Compute net dividend income after South Korea withholding and any aggregate tax.

Free South Korea dividend tax calculator. Work out net dividends after the 15.4% withholding tax (14% national + 1.4% local) and the financial-income aggregation that applies once interest and dividends exceed 20 million won a year. Calculates privately in your browser.

How are dividends taxed in South Korea?

Dividends from Korean companies are subject to a flat withholding tax of 15.4%, made up of 14% national income tax plus a 1.4% local income surtax. For most investors this withholding is final and no further filing is needed, so the net dividend is simply the gross amount less 15.4%.

This South Korea dividend tax calculator turns your gross dividends into a net figure after the flat 15.4% withholding tax and, where it applies, the financial-income aggregation rule that kicks in once your interest and dividends together exceed 20 million won in a year.

How it works

Korean dividends are withheld at a flat rate built from two parts:

withholding rate = 14% national + 1.4% local surtax = 15.4%

For the large majority of investors this is the final tax, so:

net dividend = gross dividend × (1 − 0.154)

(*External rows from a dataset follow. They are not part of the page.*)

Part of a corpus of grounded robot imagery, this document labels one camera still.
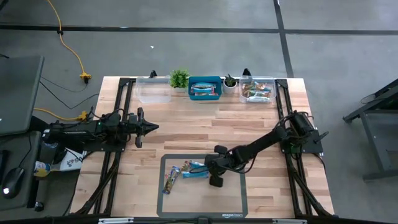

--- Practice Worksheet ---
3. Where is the teal plastic bin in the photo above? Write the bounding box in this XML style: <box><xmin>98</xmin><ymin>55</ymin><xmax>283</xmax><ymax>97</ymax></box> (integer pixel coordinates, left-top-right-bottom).
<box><xmin>187</xmin><ymin>75</ymin><xmax>223</xmax><ymax>101</ymax></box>

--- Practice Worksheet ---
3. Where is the small succulent in white pot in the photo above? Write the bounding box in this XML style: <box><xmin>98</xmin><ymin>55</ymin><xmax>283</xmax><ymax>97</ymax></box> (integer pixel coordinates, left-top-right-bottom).
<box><xmin>222</xmin><ymin>73</ymin><xmax>238</xmax><ymax>95</ymax></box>

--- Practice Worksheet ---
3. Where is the yellow extension cable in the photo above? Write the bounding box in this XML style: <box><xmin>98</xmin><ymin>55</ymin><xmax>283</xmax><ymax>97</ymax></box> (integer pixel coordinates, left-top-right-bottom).
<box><xmin>45</xmin><ymin>0</ymin><xmax>93</xmax><ymax>84</ymax></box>
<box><xmin>33</xmin><ymin>107</ymin><xmax>90</xmax><ymax>122</ymax></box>

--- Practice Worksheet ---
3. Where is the silver metal bracket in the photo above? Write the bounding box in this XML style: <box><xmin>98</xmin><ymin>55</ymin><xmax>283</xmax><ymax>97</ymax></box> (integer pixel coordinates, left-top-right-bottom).
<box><xmin>272</xmin><ymin>218</ymin><xmax>307</xmax><ymax>224</ymax></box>
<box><xmin>98</xmin><ymin>217</ymin><xmax>134</xmax><ymax>224</ymax></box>

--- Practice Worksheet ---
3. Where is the black aluminium frame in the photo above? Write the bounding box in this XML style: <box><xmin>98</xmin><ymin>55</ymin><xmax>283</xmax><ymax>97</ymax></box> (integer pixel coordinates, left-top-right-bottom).
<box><xmin>73</xmin><ymin>77</ymin><xmax>137</xmax><ymax>216</ymax></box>
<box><xmin>274</xmin><ymin>78</ymin><xmax>335</xmax><ymax>218</ymax></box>

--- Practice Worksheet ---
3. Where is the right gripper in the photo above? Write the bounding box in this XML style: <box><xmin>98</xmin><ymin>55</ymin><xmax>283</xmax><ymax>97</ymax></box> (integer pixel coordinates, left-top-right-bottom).
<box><xmin>189</xmin><ymin>144</ymin><xmax>246</xmax><ymax>189</ymax></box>

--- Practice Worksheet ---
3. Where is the black horizontal frame beam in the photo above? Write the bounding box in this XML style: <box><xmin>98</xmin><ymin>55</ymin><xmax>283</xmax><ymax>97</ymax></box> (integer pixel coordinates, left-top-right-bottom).
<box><xmin>0</xmin><ymin>213</ymin><xmax>398</xmax><ymax>224</ymax></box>

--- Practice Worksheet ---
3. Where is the dark grey monitor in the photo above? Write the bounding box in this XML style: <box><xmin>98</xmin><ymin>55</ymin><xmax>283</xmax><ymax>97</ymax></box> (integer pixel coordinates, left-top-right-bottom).
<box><xmin>0</xmin><ymin>55</ymin><xmax>45</xmax><ymax>136</ymax></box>

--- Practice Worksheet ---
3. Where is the white printed bag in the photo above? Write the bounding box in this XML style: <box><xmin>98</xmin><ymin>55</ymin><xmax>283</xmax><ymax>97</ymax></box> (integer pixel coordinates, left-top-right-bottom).
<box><xmin>58</xmin><ymin>148</ymin><xmax>88</xmax><ymax>172</ymax></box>

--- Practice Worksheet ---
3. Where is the dark grey metal cart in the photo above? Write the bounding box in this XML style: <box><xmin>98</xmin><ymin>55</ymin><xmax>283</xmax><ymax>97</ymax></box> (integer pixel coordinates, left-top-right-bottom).
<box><xmin>343</xmin><ymin>79</ymin><xmax>398</xmax><ymax>182</ymax></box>

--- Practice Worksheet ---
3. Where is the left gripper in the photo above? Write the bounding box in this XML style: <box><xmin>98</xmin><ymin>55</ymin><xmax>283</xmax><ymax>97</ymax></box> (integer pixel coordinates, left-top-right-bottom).
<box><xmin>126</xmin><ymin>107</ymin><xmax>160</xmax><ymax>149</ymax></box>

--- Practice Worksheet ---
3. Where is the thin black cable loop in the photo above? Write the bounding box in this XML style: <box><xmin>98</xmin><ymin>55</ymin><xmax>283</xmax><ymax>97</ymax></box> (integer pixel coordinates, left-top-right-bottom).
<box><xmin>359</xmin><ymin>92</ymin><xmax>385</xmax><ymax>105</ymax></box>

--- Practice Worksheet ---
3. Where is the blue wrapper cereal bar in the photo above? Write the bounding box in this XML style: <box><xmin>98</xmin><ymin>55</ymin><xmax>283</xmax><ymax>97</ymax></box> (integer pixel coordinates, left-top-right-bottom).
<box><xmin>192</xmin><ymin>82</ymin><xmax>216</xmax><ymax>90</ymax></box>
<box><xmin>181</xmin><ymin>170</ymin><xmax>210</xmax><ymax>180</ymax></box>
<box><xmin>190</xmin><ymin>88</ymin><xmax>219</xmax><ymax>97</ymax></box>
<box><xmin>188</xmin><ymin>160</ymin><xmax>208</xmax><ymax>172</ymax></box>

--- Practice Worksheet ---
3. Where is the leafy green potted plant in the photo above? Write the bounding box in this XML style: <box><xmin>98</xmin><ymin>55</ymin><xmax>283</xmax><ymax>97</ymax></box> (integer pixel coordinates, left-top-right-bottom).
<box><xmin>169</xmin><ymin>68</ymin><xmax>190</xmax><ymax>93</ymax></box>

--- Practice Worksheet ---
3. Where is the black computer mouse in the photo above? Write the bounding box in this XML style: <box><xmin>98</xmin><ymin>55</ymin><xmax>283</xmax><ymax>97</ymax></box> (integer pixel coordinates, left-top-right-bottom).
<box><xmin>1</xmin><ymin>167</ymin><xmax>25</xmax><ymax>200</ymax></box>

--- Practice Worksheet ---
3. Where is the black floor cable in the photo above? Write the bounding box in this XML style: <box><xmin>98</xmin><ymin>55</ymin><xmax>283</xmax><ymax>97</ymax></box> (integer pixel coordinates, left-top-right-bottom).
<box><xmin>39</xmin><ymin>76</ymin><xmax>100</xmax><ymax>110</ymax></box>

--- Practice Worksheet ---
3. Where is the dark grey desk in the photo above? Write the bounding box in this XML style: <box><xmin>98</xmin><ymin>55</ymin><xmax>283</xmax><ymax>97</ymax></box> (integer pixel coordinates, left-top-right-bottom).
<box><xmin>0</xmin><ymin>130</ymin><xmax>43</xmax><ymax>212</ymax></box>

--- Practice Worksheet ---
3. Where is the yellow blue bottle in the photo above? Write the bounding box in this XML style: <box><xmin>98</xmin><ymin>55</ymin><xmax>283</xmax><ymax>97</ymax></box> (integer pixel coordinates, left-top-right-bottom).
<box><xmin>33</xmin><ymin>160</ymin><xmax>52</xmax><ymax>178</ymax></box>

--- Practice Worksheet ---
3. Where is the green orange Chewy granola bar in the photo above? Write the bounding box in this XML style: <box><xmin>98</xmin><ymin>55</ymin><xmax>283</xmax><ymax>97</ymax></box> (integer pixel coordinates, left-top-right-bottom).
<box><xmin>241</xmin><ymin>81</ymin><xmax>254</xmax><ymax>98</ymax></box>
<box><xmin>247</xmin><ymin>95</ymin><xmax>271</xmax><ymax>103</ymax></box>
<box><xmin>245</xmin><ymin>89</ymin><xmax>273</xmax><ymax>98</ymax></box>
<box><xmin>252</xmin><ymin>81</ymin><xmax>272</xmax><ymax>91</ymax></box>

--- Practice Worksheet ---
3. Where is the grey-bordered translucent mat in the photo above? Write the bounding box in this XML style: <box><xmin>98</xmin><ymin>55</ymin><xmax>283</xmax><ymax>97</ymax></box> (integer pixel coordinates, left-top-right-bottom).
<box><xmin>157</xmin><ymin>152</ymin><xmax>249</xmax><ymax>218</ymax></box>

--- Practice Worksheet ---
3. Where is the clear plastic bin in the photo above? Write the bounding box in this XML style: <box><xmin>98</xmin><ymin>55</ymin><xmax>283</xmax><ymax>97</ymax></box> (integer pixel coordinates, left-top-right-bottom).
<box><xmin>238</xmin><ymin>76</ymin><xmax>277</xmax><ymax>105</ymax></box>
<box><xmin>136</xmin><ymin>77</ymin><xmax>172</xmax><ymax>105</ymax></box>

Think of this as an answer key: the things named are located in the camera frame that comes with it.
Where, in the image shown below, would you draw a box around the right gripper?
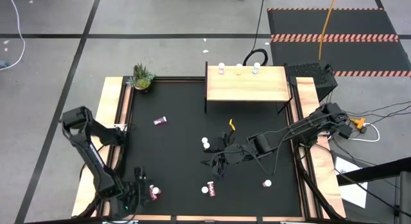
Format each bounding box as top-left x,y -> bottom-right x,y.
200,131 -> 256,180

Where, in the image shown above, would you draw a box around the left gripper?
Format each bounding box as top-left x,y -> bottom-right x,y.
123,168 -> 150,216

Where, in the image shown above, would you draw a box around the wooden shelf black legs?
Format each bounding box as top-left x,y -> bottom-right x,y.
204,61 -> 293,115

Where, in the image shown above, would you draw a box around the light wooden side board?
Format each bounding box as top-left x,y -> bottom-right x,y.
71,76 -> 132,218
293,76 -> 347,218

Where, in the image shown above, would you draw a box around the potted succulent plant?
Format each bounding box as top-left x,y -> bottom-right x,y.
126,63 -> 157,91

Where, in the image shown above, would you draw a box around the black perforated computer case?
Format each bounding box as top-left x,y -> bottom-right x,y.
284,62 -> 338,103

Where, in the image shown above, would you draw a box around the white paper sheet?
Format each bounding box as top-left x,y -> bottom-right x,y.
333,156 -> 369,209

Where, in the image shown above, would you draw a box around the black beam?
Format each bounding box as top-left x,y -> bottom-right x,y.
335,156 -> 411,186

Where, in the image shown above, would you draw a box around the black hazard-striped floor mat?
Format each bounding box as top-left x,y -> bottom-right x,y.
267,8 -> 411,78

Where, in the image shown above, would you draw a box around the black diagonal frame strut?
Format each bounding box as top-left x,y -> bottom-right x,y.
75,146 -> 126,218
293,146 -> 346,220

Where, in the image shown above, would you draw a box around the black aluminium table frame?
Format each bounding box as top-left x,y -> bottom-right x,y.
109,75 -> 311,218

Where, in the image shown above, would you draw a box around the black coiled cable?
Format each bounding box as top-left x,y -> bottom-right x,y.
242,0 -> 269,67

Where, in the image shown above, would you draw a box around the thin black cable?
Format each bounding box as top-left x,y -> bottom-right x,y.
346,101 -> 411,117
335,171 -> 402,217

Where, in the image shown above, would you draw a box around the white power cable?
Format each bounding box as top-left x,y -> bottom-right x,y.
348,122 -> 381,143

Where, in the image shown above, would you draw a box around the orange extension cable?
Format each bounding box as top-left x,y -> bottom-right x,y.
317,0 -> 367,130

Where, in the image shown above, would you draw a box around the grey post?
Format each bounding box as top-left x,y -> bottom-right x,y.
399,171 -> 411,224

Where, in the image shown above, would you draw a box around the white floor cable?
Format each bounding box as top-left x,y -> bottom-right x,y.
0,0 -> 26,73

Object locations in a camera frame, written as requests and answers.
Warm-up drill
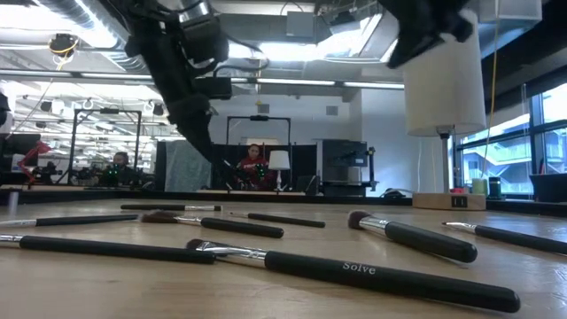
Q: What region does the long ceiling light strip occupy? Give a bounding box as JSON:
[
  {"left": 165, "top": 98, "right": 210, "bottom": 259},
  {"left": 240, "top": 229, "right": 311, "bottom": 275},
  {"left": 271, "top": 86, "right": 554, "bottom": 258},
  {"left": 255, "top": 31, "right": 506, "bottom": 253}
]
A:
[{"left": 0, "top": 68, "right": 406, "bottom": 90}]

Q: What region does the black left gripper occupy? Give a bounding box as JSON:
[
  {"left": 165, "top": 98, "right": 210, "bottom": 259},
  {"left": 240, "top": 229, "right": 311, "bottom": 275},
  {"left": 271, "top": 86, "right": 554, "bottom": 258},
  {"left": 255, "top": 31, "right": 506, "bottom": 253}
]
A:
[{"left": 132, "top": 30, "right": 214, "bottom": 163}]

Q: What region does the fluffy brown head makeup brush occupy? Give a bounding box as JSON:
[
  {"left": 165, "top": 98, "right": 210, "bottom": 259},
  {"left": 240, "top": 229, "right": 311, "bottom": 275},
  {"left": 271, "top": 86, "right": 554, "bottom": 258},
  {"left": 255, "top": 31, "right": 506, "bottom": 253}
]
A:
[{"left": 140, "top": 211, "right": 286, "bottom": 240}]

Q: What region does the black cabinet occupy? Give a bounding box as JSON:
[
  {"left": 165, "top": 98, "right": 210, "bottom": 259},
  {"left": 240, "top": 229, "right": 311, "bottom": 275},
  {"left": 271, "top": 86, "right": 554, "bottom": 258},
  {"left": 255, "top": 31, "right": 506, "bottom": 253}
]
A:
[{"left": 315, "top": 137, "right": 378, "bottom": 198}]

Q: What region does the black cable coil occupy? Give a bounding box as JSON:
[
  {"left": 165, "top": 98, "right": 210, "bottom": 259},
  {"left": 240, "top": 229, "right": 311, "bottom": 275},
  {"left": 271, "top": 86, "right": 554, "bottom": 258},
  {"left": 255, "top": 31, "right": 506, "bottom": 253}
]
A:
[{"left": 379, "top": 187, "right": 414, "bottom": 199}]

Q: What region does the black ceiling device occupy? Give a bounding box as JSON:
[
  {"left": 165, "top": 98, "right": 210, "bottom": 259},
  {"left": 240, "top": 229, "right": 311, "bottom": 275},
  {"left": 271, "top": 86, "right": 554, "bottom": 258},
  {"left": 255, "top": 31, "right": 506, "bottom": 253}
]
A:
[{"left": 47, "top": 32, "right": 82, "bottom": 59}]

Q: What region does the thick black handled makeup brush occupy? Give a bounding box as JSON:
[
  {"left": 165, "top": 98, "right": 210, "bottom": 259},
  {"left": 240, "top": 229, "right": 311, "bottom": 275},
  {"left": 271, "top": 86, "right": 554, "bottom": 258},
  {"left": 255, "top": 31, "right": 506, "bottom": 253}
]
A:
[{"left": 346, "top": 210, "right": 479, "bottom": 265}]

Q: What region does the black brush with Solve print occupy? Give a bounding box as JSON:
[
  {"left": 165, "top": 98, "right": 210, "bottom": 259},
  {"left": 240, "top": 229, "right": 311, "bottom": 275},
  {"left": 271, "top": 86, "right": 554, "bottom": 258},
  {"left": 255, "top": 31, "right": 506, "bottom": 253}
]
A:
[{"left": 185, "top": 238, "right": 522, "bottom": 315}]

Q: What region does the black rig frame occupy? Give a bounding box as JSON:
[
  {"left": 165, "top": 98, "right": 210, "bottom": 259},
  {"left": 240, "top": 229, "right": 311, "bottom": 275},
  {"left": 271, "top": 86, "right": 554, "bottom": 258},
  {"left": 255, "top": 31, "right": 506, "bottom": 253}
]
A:
[
  {"left": 66, "top": 107, "right": 144, "bottom": 186},
  {"left": 225, "top": 114, "right": 292, "bottom": 147}
]

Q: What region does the pale upright post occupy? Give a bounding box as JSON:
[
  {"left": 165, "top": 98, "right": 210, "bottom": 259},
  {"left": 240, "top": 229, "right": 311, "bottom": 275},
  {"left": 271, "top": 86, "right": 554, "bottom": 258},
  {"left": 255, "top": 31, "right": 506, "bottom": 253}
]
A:
[{"left": 7, "top": 191, "right": 20, "bottom": 219}]

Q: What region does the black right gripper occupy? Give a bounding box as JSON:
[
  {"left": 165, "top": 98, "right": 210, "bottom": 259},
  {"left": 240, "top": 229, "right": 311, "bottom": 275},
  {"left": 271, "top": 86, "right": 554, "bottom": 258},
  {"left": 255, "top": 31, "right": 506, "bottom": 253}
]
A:
[{"left": 380, "top": 0, "right": 475, "bottom": 70}]

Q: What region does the black monitor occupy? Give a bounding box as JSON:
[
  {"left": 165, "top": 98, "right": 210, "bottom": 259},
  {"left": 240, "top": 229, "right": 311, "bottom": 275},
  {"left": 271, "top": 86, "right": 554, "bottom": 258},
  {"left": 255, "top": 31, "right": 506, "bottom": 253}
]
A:
[{"left": 0, "top": 132, "right": 43, "bottom": 187}]

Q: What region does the grey cloth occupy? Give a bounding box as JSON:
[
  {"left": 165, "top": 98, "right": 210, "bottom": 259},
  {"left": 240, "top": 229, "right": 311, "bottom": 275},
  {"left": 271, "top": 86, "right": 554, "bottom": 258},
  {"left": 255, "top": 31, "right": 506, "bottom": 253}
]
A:
[{"left": 164, "top": 140, "right": 214, "bottom": 193}]

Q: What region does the black partition panel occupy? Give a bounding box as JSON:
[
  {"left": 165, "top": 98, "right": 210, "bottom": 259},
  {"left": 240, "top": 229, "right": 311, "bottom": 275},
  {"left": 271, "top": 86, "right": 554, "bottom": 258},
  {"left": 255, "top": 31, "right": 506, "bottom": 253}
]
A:
[{"left": 211, "top": 142, "right": 318, "bottom": 192}]

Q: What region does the person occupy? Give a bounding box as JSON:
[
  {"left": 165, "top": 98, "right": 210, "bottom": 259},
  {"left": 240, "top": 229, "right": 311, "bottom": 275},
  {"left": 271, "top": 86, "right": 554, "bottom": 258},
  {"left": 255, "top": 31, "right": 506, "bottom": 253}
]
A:
[
  {"left": 99, "top": 151, "right": 136, "bottom": 188},
  {"left": 237, "top": 143, "right": 275, "bottom": 192}
]

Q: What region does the angled head makeup brush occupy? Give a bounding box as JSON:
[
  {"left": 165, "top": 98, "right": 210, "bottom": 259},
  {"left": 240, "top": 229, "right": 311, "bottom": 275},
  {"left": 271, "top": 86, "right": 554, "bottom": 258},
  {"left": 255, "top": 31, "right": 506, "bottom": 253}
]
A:
[{"left": 441, "top": 221, "right": 567, "bottom": 257}]

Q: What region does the small white background lamp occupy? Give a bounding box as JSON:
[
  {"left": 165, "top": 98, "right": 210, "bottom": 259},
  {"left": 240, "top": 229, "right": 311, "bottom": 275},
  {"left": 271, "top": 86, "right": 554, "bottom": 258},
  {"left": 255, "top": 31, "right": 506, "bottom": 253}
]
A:
[{"left": 268, "top": 149, "right": 292, "bottom": 193}]

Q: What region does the green cup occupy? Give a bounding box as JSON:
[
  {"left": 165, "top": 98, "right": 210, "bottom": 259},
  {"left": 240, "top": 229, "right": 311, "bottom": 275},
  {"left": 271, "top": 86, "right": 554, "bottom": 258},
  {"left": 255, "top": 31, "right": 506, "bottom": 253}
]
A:
[{"left": 470, "top": 177, "right": 489, "bottom": 197}]

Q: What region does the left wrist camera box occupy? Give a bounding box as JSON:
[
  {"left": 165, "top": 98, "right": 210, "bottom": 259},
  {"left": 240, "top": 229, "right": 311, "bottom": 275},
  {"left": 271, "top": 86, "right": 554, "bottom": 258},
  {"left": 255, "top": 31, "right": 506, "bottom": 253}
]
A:
[{"left": 193, "top": 76, "right": 233, "bottom": 101}]

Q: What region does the dark cup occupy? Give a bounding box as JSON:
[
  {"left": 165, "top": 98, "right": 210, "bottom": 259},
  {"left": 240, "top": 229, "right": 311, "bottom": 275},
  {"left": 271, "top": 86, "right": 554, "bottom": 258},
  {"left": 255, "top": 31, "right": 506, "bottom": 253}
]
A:
[{"left": 487, "top": 175, "right": 503, "bottom": 199}]

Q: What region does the white shade table lamp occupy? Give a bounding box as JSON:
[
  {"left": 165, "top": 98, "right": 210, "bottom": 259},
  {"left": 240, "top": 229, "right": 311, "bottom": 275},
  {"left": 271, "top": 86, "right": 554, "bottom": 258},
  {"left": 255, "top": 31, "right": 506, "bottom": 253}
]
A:
[{"left": 401, "top": 8, "right": 487, "bottom": 212}]

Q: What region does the black aluminium table frame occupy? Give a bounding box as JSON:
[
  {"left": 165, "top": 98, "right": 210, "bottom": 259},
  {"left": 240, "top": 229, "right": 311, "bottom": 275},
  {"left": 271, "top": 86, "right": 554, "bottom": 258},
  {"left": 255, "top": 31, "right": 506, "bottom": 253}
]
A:
[{"left": 0, "top": 187, "right": 567, "bottom": 219}]

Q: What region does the thin black liner brush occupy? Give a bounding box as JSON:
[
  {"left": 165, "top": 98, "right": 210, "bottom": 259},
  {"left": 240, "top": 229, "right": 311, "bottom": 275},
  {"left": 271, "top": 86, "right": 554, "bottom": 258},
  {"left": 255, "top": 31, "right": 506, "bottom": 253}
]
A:
[{"left": 229, "top": 212, "right": 327, "bottom": 230}]

Once your combined interest + dividend income for the year passes 20,000,000 won, you enter aggregate taxation. The first 20 million is still taxed at 14%, but the dividend portion above the threshold is taxed at your marginal rate (6–45%) and then the 10% local surtax is added:

base tax    = min(financial income, 20,000,000) × 14%
excess tax  = (dividends above threshold) × marginal rate
total tax   = (base tax + excess tax) × 1.10

Example

A retail investor receiving 8,000,000 won of dividends with no other financial income stays well under the threshold, so the tax is a flat 15.4% — a net of about 6,768,000 won. A higher earner with 35,000,000 won of dividends crosses the 20-million threshold: the first 20 million is taxed at 14% and the 15 million excess at their marginal rate, producing a larger effective bill.

Notes

This models the resident domestic rate. Non-resident and treaty rates differ (often 10–22%), and the official comparative-tax method weighs aggregate against separate taxation. Treat the result as an estimate and confirm with a Korean tax adviser.